**** DATA EXTRACTS ****
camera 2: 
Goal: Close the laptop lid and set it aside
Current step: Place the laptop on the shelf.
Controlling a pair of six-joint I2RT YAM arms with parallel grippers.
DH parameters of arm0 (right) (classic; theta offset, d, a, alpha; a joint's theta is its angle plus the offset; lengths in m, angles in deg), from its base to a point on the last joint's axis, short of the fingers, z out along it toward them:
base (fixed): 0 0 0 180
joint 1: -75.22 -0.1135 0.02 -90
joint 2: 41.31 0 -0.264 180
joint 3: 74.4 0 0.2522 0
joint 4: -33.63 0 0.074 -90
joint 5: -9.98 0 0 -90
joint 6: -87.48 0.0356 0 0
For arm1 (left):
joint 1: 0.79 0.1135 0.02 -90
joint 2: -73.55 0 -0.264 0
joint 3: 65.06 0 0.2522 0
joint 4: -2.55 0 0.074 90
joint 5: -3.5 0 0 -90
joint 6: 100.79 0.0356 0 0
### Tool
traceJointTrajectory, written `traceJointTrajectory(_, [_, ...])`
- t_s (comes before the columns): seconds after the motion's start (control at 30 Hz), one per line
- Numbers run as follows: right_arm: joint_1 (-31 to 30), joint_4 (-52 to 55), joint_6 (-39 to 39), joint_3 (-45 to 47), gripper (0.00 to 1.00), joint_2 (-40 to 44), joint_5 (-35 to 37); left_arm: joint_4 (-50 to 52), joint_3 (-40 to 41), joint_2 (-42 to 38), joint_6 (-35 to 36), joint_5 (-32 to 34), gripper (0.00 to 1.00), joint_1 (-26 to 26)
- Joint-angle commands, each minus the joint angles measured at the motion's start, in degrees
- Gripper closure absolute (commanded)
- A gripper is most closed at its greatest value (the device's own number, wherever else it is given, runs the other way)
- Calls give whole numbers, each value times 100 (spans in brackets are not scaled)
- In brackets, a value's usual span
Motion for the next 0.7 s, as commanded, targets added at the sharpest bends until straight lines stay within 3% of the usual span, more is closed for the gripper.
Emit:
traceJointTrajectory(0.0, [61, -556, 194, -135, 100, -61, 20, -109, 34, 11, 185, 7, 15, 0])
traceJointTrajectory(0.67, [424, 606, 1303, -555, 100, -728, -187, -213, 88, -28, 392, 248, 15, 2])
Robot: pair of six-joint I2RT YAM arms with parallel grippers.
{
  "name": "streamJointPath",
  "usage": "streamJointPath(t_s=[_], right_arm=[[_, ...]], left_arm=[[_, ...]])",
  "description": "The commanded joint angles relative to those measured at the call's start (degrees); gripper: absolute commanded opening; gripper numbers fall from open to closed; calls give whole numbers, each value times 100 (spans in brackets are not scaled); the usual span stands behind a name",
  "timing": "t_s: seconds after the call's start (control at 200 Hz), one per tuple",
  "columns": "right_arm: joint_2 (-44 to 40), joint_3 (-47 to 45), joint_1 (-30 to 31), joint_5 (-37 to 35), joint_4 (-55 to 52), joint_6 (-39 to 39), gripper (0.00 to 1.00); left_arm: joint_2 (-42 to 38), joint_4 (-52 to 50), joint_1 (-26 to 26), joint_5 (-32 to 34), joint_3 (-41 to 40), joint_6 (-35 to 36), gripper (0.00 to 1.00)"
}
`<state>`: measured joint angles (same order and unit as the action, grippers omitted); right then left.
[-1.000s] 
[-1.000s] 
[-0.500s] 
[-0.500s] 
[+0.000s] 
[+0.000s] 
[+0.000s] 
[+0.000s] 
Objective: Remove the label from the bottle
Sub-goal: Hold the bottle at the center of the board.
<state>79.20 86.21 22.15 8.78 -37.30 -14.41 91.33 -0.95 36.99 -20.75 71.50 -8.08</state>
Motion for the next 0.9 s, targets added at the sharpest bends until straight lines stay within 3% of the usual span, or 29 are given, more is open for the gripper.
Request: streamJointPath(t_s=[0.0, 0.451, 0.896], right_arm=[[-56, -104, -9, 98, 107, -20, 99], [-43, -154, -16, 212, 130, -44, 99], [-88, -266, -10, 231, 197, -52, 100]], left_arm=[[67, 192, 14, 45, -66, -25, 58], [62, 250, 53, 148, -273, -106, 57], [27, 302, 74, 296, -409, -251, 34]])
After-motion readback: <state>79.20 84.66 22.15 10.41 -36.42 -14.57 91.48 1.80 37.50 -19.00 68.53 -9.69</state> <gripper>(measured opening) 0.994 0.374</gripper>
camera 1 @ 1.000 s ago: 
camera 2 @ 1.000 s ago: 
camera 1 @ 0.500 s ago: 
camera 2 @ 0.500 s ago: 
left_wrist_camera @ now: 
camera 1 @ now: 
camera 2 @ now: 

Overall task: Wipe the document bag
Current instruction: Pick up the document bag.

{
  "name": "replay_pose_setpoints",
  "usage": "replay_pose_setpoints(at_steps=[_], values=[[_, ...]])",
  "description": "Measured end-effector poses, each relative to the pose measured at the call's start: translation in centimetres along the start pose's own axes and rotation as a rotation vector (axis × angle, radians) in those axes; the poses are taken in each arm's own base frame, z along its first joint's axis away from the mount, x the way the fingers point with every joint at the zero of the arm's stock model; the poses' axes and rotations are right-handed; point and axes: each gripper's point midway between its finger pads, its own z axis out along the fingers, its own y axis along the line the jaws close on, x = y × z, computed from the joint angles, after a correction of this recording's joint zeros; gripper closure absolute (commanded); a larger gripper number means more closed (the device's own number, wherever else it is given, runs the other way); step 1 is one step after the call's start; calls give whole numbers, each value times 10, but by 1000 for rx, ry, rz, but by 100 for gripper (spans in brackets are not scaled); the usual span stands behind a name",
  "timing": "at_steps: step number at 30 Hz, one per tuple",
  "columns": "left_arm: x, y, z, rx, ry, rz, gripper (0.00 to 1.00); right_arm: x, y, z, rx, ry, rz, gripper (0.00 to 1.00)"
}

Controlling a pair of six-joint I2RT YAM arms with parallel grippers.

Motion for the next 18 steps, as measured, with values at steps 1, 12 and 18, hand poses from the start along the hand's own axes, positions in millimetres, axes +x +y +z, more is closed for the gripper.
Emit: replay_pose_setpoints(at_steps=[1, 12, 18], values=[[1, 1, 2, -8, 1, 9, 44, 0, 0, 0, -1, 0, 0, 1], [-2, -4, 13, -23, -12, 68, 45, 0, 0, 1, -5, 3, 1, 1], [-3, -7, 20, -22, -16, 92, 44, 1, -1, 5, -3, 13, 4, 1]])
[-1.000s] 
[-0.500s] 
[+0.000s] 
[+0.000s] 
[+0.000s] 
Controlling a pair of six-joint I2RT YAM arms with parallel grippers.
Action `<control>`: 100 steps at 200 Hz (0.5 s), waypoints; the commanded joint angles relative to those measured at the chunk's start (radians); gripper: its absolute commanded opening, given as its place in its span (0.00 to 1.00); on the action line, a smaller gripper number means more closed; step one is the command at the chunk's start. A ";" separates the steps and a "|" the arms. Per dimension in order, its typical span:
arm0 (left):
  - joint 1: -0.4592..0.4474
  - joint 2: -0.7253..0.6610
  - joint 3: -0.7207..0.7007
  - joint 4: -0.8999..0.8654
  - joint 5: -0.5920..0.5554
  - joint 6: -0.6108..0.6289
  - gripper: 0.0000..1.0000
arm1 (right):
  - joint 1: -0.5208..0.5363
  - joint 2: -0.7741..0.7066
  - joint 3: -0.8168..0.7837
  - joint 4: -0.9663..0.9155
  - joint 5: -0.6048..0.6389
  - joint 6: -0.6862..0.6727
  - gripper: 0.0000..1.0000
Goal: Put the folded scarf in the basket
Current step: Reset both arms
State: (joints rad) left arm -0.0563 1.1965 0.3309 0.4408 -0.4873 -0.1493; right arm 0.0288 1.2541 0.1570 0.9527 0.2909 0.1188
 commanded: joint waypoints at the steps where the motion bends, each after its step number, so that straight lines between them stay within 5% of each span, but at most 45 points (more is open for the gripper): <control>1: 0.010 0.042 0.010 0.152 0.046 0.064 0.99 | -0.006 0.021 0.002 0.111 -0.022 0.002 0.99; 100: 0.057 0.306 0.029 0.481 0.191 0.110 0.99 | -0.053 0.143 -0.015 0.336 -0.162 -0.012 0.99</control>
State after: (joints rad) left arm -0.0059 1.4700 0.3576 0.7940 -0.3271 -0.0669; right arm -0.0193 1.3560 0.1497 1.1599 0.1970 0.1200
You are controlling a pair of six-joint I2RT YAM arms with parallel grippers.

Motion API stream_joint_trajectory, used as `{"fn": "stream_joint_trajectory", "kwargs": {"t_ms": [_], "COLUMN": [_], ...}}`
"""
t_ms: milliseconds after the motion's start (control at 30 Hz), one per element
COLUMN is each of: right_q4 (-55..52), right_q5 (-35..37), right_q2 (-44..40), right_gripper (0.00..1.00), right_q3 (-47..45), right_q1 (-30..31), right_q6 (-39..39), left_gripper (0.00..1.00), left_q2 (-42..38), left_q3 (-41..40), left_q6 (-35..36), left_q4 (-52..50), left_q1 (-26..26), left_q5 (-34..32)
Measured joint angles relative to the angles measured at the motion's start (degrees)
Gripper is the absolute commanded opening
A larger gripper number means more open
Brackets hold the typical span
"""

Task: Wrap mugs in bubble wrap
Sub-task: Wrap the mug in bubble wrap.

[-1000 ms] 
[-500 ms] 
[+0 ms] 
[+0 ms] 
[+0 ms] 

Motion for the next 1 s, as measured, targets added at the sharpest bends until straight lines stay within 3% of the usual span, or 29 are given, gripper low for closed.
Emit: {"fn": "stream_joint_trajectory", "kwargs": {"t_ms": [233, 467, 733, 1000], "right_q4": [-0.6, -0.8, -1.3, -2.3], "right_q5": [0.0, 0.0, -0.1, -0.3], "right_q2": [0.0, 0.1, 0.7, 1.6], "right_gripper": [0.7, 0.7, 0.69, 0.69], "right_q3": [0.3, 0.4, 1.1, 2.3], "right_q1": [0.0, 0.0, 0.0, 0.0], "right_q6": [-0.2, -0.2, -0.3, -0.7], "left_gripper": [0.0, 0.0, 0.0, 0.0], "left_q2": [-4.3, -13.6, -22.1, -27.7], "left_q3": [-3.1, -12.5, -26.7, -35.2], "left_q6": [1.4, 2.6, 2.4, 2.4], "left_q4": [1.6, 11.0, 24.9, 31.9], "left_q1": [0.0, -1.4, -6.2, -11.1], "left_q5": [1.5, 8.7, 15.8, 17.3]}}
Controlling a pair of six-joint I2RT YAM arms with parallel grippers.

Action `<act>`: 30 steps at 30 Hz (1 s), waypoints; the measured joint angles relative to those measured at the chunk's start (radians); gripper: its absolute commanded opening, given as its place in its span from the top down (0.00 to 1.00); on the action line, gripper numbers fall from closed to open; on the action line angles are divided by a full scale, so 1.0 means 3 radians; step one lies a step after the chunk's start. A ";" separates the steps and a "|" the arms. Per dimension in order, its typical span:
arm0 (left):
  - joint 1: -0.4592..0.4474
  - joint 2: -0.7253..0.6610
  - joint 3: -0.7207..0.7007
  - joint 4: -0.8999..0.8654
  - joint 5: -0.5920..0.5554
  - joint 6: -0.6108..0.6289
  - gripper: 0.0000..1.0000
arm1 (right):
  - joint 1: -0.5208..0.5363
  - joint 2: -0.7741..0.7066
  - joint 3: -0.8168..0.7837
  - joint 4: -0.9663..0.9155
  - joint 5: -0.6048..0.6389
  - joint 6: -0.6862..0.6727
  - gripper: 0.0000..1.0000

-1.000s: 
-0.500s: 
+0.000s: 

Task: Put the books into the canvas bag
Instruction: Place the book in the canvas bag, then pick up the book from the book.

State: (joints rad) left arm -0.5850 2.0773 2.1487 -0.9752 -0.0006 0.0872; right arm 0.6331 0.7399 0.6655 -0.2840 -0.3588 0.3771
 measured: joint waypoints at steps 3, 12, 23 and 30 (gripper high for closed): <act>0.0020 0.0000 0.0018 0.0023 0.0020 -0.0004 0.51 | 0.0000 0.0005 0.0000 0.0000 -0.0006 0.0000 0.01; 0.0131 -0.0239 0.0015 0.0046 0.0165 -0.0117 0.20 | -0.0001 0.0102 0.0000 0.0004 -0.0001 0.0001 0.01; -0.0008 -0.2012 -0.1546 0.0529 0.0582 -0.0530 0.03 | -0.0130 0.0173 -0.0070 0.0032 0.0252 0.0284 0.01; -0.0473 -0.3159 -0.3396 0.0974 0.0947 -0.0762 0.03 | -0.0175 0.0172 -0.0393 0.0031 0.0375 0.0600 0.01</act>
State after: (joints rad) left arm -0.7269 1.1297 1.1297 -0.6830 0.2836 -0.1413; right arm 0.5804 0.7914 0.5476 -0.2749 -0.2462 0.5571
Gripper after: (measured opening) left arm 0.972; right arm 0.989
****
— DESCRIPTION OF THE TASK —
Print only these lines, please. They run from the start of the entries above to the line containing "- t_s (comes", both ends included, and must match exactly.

— RESPONSE TO THIS TASK —
camera 2: 
Goal: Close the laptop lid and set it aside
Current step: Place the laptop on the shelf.
Controlling a pair of six-joint I2RT YAM arms with parallel grippers.
DH parameters of arm0 (right) (classic; theta offset, d, a, alpha; a joint's theta is its angle plus the offset; lengths in m, angles in deg), from its base to a point on the last joint's axis, short of the fingers, z out along it toward them:
base (fixed): 0 0 0 180
joint 1: -75.22 -0.1135 0.02 -90
joint 2: 41.31 0 -0.264 180
joint 3: 74.4 0 0.2522 0
joint 4: -33.63 0 0.074 -90
joint 5: -9.98 0 0 -90
joint 6: -87.48 0.0356 0 0
For arm1 (left):
joint 1: 0.79 0.1135 0.02 -90
joint 2: -73.55 0 -0.264 0
joint 3: 65.06 0 0.2522 0
joint 4: -2.55 0 0.074 90
joint 5: -3.5 0 0 -90
joint 6: 100.79 0.0356 0 0
### Tool
traceJointTrajectory, written `traceJointTrajectory(_, [_, ...])`
- t_s (comes before the columns): seconds after the motion's start (control at 30 Hz), one per line

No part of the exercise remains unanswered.